By Stanley White
TOKYO (Reuters) - Japan's economy bounced back in the fourth quarter as business and consumer spending recovered from the impact of natural disasters but trade frictions and a proposed sales tax hike are expected to hinder growth in 2019.
The 1.4 percent annualised expansion in October-December matched the median estimate in a Reuters poll. It also followed an upwardly revised 2.6 percent annualised contraction in July-September as floods and an earthquake temporarily halted production.
Real exports rose 0.9 percent in October-December from the previous quarter, the data from the Cabinet Office showed, the fastest growth in a year.
Despite the increase in shipments, economists remain concerned that exports will weaken this year if the United States and China do not resolve their trade dispute.

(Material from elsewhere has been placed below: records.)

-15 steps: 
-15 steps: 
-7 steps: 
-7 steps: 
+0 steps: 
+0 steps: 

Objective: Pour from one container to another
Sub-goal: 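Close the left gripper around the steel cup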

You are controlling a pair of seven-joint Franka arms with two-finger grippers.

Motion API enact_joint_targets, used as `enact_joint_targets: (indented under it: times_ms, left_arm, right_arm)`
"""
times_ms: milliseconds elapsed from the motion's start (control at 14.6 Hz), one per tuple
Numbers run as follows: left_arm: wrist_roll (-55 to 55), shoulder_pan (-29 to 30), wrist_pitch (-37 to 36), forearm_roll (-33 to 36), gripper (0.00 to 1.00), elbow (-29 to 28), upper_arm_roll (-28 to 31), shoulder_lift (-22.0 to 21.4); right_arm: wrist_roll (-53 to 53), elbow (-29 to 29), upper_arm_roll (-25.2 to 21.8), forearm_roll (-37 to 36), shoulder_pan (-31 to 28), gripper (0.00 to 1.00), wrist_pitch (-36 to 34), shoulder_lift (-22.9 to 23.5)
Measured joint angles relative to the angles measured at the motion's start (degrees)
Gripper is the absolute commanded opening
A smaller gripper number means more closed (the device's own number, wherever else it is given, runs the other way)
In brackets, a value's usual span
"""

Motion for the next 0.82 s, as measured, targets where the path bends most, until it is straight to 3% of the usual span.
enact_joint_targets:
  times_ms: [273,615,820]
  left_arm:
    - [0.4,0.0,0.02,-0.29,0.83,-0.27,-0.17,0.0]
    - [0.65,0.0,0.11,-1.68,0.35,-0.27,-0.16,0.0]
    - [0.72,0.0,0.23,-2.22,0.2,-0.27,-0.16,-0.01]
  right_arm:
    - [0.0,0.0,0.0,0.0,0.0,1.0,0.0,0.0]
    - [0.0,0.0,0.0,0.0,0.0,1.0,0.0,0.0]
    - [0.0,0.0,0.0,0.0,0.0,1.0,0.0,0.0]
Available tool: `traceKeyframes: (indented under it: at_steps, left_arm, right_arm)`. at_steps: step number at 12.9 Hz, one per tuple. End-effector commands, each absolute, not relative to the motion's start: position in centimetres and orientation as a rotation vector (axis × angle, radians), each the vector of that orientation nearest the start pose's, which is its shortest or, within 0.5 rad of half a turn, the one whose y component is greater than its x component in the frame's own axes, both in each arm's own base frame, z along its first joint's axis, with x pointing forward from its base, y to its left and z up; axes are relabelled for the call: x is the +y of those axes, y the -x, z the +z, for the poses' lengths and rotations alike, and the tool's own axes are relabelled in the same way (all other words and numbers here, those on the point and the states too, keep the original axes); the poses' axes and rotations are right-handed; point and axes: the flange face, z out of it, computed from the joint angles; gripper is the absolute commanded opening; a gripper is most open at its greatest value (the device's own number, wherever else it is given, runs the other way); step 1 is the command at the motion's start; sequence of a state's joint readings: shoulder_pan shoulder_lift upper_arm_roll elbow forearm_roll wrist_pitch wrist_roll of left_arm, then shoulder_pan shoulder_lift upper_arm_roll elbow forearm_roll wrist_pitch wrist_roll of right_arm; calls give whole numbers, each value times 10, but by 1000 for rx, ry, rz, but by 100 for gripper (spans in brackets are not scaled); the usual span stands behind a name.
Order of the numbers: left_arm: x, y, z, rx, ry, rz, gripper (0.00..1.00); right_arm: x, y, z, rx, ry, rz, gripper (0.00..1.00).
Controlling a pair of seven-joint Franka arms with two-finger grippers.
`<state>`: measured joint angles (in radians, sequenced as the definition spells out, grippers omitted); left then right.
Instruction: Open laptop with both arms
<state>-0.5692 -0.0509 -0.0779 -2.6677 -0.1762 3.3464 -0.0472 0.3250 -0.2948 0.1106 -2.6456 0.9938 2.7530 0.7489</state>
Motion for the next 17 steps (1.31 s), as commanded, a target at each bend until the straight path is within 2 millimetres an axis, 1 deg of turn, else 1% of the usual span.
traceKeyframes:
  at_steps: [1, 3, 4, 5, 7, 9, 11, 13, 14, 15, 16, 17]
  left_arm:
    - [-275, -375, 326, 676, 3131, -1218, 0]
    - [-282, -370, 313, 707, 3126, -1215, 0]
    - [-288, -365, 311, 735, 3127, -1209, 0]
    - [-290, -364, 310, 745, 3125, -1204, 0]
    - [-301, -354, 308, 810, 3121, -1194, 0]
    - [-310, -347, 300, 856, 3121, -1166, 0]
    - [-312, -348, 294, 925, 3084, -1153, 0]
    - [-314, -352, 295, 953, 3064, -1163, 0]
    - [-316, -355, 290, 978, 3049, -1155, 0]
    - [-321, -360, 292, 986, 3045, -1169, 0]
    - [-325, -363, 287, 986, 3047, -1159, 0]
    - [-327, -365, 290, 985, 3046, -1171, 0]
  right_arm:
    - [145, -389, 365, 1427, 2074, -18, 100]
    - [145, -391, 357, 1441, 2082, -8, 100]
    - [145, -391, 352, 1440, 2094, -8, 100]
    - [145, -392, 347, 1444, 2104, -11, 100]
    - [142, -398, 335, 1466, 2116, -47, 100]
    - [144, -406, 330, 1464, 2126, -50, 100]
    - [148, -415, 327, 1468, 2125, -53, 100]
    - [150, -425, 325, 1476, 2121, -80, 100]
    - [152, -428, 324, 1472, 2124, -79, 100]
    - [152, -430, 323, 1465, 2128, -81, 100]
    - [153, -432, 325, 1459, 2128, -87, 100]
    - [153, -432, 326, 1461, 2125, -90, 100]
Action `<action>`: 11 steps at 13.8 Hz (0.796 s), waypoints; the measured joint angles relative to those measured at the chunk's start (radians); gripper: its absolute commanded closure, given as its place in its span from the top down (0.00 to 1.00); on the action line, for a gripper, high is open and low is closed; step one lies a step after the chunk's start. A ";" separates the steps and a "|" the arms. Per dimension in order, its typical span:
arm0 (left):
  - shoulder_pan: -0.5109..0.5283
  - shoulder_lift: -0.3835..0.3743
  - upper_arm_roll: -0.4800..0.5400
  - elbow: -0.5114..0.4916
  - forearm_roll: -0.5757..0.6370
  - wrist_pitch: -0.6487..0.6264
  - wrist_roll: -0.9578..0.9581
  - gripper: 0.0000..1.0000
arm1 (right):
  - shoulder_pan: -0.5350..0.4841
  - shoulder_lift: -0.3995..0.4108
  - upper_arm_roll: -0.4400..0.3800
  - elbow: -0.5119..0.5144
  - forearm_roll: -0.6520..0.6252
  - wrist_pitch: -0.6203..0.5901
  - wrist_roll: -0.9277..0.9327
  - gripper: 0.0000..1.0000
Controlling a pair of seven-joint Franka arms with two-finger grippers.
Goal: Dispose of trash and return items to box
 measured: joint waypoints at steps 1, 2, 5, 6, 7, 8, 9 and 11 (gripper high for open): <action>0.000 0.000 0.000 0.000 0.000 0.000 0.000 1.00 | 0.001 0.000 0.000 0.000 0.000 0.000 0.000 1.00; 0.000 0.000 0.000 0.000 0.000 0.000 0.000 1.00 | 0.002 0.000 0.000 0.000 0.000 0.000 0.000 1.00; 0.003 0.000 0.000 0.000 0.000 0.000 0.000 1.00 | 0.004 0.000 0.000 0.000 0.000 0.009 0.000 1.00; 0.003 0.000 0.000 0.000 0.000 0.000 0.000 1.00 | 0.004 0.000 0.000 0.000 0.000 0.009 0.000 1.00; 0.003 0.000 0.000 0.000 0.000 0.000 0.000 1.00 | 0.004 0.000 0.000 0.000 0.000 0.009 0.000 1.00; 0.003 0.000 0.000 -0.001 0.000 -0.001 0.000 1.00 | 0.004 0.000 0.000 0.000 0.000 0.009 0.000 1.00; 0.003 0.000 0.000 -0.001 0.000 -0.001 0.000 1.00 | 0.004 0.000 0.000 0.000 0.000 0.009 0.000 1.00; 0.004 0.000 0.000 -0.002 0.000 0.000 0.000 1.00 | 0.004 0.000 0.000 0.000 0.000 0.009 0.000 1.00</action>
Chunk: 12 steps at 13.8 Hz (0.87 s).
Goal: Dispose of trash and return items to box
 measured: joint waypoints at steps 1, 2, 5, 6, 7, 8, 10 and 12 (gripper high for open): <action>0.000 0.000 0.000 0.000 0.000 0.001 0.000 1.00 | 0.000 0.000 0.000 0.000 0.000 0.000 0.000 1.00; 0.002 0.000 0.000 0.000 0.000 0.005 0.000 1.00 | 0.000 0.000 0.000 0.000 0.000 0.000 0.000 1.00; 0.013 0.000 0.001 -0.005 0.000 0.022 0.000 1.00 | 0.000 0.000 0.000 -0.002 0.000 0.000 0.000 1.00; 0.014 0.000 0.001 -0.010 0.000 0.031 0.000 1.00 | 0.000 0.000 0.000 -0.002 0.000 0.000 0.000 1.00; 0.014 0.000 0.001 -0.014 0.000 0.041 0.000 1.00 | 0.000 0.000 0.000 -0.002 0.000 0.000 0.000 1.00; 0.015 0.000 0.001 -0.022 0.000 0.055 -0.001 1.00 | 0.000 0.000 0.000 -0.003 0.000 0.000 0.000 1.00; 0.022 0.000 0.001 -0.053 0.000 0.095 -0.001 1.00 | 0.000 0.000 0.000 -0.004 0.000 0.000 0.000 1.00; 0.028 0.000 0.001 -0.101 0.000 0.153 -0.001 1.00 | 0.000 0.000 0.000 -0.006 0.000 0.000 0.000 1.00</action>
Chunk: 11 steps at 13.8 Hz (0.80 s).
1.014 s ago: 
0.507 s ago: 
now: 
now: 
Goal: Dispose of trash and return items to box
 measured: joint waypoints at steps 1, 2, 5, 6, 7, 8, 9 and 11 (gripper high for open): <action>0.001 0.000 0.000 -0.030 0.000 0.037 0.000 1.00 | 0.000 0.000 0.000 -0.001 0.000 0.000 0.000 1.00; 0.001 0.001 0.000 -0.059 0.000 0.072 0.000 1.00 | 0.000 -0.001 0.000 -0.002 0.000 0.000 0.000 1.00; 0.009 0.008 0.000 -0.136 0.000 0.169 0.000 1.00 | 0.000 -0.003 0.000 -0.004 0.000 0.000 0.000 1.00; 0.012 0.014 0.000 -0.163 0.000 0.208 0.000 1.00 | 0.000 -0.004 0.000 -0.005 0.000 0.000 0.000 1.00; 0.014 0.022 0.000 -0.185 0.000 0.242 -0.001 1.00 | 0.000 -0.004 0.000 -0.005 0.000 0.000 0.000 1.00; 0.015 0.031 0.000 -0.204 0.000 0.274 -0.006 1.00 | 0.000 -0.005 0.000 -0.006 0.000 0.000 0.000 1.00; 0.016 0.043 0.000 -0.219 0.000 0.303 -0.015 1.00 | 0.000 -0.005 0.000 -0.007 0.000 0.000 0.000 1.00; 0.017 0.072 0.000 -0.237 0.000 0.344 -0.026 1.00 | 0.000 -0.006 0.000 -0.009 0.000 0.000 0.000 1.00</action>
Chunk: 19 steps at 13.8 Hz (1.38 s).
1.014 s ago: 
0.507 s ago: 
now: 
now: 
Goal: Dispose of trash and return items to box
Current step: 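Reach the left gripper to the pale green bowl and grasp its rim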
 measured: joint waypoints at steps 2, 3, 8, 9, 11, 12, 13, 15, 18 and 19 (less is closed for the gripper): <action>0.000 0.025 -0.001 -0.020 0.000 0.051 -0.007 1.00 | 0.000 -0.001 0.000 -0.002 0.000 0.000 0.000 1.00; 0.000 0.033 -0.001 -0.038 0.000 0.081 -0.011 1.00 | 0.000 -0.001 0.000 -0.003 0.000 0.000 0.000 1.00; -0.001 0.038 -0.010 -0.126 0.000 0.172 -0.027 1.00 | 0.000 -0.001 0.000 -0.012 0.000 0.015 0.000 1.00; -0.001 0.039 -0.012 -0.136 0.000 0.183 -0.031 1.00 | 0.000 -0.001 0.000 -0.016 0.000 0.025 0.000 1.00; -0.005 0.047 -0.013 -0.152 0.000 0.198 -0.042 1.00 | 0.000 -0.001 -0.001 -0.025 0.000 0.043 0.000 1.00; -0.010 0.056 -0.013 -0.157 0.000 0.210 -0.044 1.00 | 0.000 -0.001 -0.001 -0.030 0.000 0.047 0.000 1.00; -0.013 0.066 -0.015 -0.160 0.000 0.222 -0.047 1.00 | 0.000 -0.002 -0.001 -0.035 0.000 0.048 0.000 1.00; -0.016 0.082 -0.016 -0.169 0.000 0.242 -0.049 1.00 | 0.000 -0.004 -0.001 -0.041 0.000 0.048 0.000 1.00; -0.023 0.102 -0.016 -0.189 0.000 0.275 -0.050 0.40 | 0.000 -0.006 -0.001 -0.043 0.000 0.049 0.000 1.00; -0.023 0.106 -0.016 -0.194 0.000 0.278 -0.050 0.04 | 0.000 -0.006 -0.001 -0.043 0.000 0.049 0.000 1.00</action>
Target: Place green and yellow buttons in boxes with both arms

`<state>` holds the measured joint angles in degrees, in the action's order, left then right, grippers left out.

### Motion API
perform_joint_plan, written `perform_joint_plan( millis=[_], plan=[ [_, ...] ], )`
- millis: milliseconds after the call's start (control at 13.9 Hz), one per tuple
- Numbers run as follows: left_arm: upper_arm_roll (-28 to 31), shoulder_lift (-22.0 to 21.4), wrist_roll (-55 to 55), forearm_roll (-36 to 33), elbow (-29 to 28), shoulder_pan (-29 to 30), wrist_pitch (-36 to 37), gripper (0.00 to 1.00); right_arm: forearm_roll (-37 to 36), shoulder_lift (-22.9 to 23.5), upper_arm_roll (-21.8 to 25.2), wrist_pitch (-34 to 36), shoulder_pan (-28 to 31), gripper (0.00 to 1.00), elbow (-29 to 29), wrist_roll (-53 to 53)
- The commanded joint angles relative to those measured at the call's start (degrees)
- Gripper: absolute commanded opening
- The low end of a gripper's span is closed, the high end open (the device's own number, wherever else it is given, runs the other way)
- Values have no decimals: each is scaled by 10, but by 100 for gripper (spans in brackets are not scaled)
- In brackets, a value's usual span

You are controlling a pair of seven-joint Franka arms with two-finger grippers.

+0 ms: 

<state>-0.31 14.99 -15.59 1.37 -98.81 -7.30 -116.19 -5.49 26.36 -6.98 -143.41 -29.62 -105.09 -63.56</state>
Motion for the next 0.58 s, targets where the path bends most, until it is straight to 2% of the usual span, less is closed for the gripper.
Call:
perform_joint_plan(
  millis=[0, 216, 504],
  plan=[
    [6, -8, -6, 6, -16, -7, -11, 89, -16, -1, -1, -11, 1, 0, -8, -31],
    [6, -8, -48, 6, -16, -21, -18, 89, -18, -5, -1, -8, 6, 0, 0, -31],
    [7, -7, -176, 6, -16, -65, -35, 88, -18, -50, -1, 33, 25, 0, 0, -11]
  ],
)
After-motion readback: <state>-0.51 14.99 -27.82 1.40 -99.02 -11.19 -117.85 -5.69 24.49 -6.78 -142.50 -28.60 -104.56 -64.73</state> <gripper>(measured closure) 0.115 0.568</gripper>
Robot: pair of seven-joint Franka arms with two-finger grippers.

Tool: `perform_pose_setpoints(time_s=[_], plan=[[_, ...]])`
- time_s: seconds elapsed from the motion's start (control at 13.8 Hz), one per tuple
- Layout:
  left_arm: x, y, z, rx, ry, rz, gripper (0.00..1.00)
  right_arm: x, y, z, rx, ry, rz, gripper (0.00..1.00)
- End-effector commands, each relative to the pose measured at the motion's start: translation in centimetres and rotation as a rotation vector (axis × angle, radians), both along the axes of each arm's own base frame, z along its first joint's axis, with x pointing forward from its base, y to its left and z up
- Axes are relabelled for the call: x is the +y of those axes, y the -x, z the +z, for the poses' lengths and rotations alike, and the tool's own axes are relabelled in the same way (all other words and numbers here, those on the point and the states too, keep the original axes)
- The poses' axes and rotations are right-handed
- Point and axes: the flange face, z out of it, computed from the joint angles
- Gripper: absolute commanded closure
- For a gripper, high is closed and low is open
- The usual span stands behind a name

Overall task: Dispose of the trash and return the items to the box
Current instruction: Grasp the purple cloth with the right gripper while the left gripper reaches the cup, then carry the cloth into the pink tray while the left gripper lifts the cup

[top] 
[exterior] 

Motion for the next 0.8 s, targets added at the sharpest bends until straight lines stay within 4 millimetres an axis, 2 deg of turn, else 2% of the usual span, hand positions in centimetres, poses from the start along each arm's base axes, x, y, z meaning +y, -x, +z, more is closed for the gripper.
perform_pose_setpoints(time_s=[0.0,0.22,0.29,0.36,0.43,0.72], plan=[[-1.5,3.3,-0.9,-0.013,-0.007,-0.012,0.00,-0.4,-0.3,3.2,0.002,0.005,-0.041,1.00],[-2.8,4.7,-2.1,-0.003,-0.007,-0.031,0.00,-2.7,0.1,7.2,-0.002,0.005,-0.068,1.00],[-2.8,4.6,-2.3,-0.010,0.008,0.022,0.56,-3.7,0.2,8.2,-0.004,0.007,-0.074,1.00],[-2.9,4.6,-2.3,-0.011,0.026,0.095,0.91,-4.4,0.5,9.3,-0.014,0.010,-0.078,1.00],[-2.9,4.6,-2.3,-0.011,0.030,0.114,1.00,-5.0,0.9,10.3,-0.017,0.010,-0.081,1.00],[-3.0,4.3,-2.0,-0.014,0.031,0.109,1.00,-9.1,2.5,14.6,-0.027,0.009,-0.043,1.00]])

"The numbers have rebounded, but Japan is still an economy that is losing momentum," said Hiroshi Miyazaki, senior economist at Mitsubishi UFJ Morgan Stanley (NYSE:MS) Securities.
"The longer trade friction lasts, the more incentive Japanese companies have to halt capex. Trade friction means weaker exports. Japan's overall growth this year won't be as quick as last year or the year prior."
GDP rose 0.3 percent versus the previous quarter, slightly less than the median estimate for 0.4 percent growth. That followed a downwardly revised 0.7 percent contraction in July-September.
In September a large earthquake triggered a blackout in the northern island of Hokkaido, which followed severe typhoons that damaged airports and transport infrastructure in western Japan.
Businesses were quick to resume normal operations after these disasters.
Capital expenditure was the biggest driver of growth in October-December, rising 2.4 percent as companies spent on manufacturing equipment and heavy construction machinery.
That compares with as 2.7 percent contraction in the previous quarter, a smaller fall than initially estimated. Capital expenditure was expected to rise 1.8 percent.
Private consumption, which accounts for about 60 percent of GDP, was the second-biggest driver of growth. Consumption rose 0.6 percent in October-December, less than the 0.8 percent increase expected and followed a 0.2 decline in the previous quarter.
Consumption was driven by spending on hotels and dining out, but that was partly a rebound from a decline in the previous quarter due to the natural disasters, a Cabinet Office official said.
"The economy is in gradual recovery as growth is led by private demand," Japanese Economy Minister Toshimitsu Motegi said in a statement.
"China-bound exports of information-related materials have weakened as the Chinese economy slowed. We need to monitor uncertainty over global economic outlook including Chinese economy as well as fluctuations in financial markets."
External demand - or exports minus imports - shaved 0.3 percentage point off gross domestic product, less than the median estimate of minus 0.4 percent. A breakdown of the data showed a 2.7 percent jump in imports due to increased shipments of mobile phones and clothes from overseas more than offset the increase in exports.
Despite the rise in exports, the trade war between the United States and China, the world's two largest economies, is seen as a major risk for Japan's exports of car parts, electronics, and heavy machinery to China, which are used to make finished goods destined for the United States and other markets.
"We expect exports for January-March will deteriorate as shipments of IT-related products to Asian nations, especially to China, will likely fall as the adverse impact from trade conflict appears," said Hiroaki Muto, chief economist at Tokai Tokyo Research Institute.
"The economy for January-March is expected to grow but the global economic slowdown and a planned sales tax hike will hurt."
Another risk is the Japanese government's plan to raise the nationwide sales tax to 10 percent from 8 percent in October.
The government needs the extra tax revenue to pay for rising welfare costs, but some policymakers and economists worry the tax hike could hit consumer spending and weaken sentiment.